Sensitivity and specificity are characteristics of a diagnostic test and are not expected to change as the prevalence of the target condition changes. We sought to evaluate the association between prevalence and changes in sensitivity and specificity.
We retrieved data from meta-analyses of diagnostic test accuracy published in the Cochrane Database of Systematic Reviews (2003-2020). We used mixed-effects random-intercept linear regression models to evaluate the association between prevalence and logit-transformed sensitivity and specificity. The model evaluated all meta-analyses as nested within each systematic review.
We analyzed 6909 diagnostic test accuracy studies from 552 meta-analyses that were included in 92 systematic reviews. For sensitivity, compared with the lowest quartile of prevalence, the second, third and fourth quartiles were associated with significantly higher odds of identifying a true positive case (odds ratio [OR] 1.17, 95% confidence interval [CI] 1.09-1.26; OR 1.32, 95% CI 1.23-1.41; OR 1.47, 95% CI 1.37-1.58; respectively). For specificity, compared with the lowest quartile of prevalence, the second, third and fourth quartiles were associated with significantly lower odds of identifying a true negative case (OR 0.74, 95% CI 0.69-0.80; OR 0.65, 95% CI 0.60-0.70; OR 0.47, 95% CI 0.44-0.51; respectively). Pooled regression coefficients from bivariate models conducted within each meta-analysis showed that prevalence was positively associated with sensitivity and negatively associated with specificity. Findings were consistent across subgroups.
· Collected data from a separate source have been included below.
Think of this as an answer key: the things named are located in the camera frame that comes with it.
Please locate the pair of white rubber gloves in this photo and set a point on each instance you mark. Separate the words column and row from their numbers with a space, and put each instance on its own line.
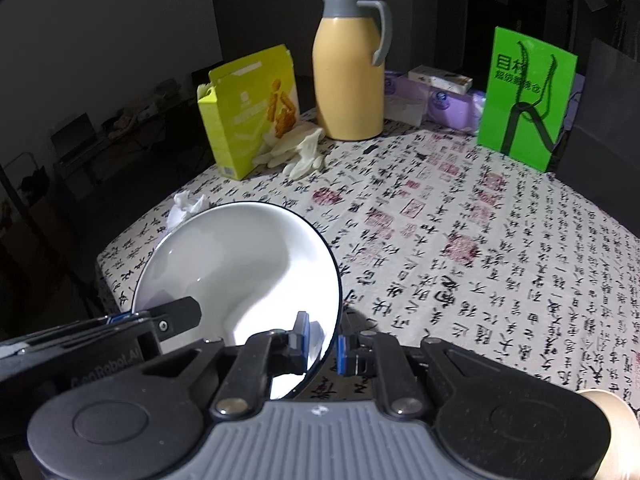
column 295, row 152

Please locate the crumpled white tissue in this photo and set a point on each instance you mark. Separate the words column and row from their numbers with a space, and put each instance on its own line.
column 185, row 207

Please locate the dark cluttered desk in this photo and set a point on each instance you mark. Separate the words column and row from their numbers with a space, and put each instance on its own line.
column 100, row 130

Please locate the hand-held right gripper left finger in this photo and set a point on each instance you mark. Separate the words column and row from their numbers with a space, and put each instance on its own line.
column 301, row 342

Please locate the black paper bag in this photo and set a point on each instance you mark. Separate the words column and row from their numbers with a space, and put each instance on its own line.
column 605, row 125

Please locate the white bowl with dark rim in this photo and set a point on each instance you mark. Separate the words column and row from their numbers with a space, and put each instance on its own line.
column 235, row 265

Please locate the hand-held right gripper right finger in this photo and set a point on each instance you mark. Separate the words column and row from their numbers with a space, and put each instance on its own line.
column 341, row 355

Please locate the cream plate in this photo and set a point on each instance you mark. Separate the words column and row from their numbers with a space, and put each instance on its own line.
column 615, row 425

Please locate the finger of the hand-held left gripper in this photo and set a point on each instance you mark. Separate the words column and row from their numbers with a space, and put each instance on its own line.
column 120, row 315
column 175, row 315

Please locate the calligraphy printed tablecloth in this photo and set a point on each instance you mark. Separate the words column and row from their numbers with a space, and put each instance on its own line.
column 450, row 260

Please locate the yellow thermos jug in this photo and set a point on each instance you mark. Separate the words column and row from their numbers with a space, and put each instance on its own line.
column 347, row 75

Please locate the yellow-green cardboard box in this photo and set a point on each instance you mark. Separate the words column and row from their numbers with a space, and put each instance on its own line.
column 240, row 110

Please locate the small white box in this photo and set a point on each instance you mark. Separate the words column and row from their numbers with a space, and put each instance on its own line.
column 440, row 80

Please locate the green paper bag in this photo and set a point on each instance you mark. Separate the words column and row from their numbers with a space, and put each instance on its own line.
column 525, row 95
In this large sample of diagnostic studies, higher prevalence was associated with higher estimated sensitivity and lower estimated specificity. Clinicians should consider the implications of disease prevalence and spectrum when interpreting the results from studies of diagnostic test accuracy.
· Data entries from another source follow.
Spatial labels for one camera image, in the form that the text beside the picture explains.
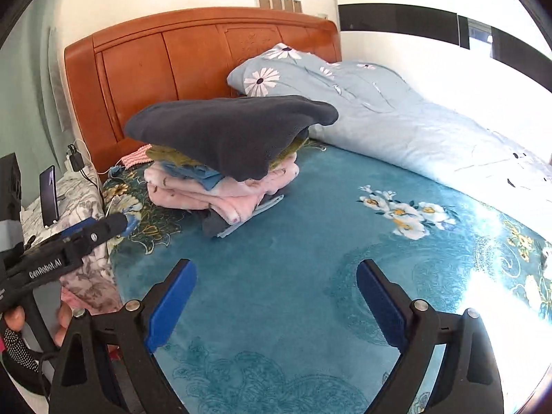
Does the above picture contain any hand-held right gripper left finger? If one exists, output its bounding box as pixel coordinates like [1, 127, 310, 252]
[48, 259, 198, 414]

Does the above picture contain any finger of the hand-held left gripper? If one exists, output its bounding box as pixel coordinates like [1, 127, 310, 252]
[52, 213, 130, 268]
[58, 218, 99, 240]

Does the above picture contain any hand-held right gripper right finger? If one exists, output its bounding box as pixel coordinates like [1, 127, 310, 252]
[356, 259, 505, 414]

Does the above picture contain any dark grey white fleece garment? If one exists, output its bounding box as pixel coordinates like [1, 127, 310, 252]
[124, 95, 339, 182]

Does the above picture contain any person's left hand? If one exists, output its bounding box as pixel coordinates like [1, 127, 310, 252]
[2, 301, 75, 349]

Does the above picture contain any black smartphone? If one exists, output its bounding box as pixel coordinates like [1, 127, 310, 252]
[40, 165, 60, 227]

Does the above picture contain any grey floral cloth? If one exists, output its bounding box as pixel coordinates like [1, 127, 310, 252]
[21, 172, 124, 315]

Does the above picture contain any black charger plug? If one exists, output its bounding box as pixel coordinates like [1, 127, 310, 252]
[67, 144, 86, 172]

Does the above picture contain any pink striped cloth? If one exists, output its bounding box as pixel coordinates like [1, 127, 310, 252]
[120, 146, 152, 168]

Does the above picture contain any dark grey folded garment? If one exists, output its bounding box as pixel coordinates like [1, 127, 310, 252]
[200, 194, 277, 239]

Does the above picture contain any pink patterned folded garment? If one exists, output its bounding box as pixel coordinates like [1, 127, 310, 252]
[144, 161, 300, 224]

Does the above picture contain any olive green folded garment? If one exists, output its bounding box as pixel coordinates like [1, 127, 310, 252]
[146, 136, 309, 171]

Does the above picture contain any teal floral plush blanket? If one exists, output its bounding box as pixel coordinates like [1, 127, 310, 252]
[101, 138, 552, 414]

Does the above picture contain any light blue folded garment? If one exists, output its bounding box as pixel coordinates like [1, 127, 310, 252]
[216, 194, 285, 239]

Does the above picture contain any light blue daisy quilt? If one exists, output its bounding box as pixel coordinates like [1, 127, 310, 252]
[227, 43, 552, 220]

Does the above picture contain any white wardrobe with black stripe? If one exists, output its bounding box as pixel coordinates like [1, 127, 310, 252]
[330, 0, 552, 96]

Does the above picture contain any black braided cable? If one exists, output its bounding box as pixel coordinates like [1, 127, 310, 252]
[2, 330, 59, 397]
敏感性和特异性是诊断测试的特征,不应随着目标疾病的患病率变化而改变。我们旨在评估患病率与敏感性和特异性变化之间的关联。
我们从 Cochrane 系统评价数据库(2003-2020 年)发表的诊断准确性的荟萃分析中检索数据。我们使用混合效应随机截距线性回归模型评估患病率与对数转换敏感性和特异性之间的关联。该模型在每个系统评价内评估所有荟萃分析作为嵌套分析。
我们分析了来自 552 项荟萃分析的 6909 项诊断准确性研究,这些研究被纳入 92 项系统评价中。对于敏感性,与最低四分位数的患病率相比,第二、第三和第四四分位数与更高的识别真正阳性病例的几率显著相关(比值比 [OR] 1.17,95%置信区间 [CI] 1.09-1.26;OR 1.32,95%CI 1.23-1.41;OR 1.47,95%CI 1.37-1.58;分别)。对于特异性,与最低四分位数的患病率相比,第二、第三和第四四分位数与识别真正阴性病例的几率显著降低相关(OR 0.74,95%CI 0.69-0.80;OR 0.65,95%CI 0.60-0.70;OR 0.47,95%CI 0.44-0.51;分别)。在每个荟萃分析内进行的二元模型的汇总回归系数显示,患病率与敏感性呈正相关,与特异性呈负相关。亚组分析结果一致。
在这项大型诊断研究样本中,较高的患病率与较高的估计敏感性和较低的估计特异性相关。临床医生在解释诊断测试准确性研究的结果时,应考虑疾病患病率和谱的影响。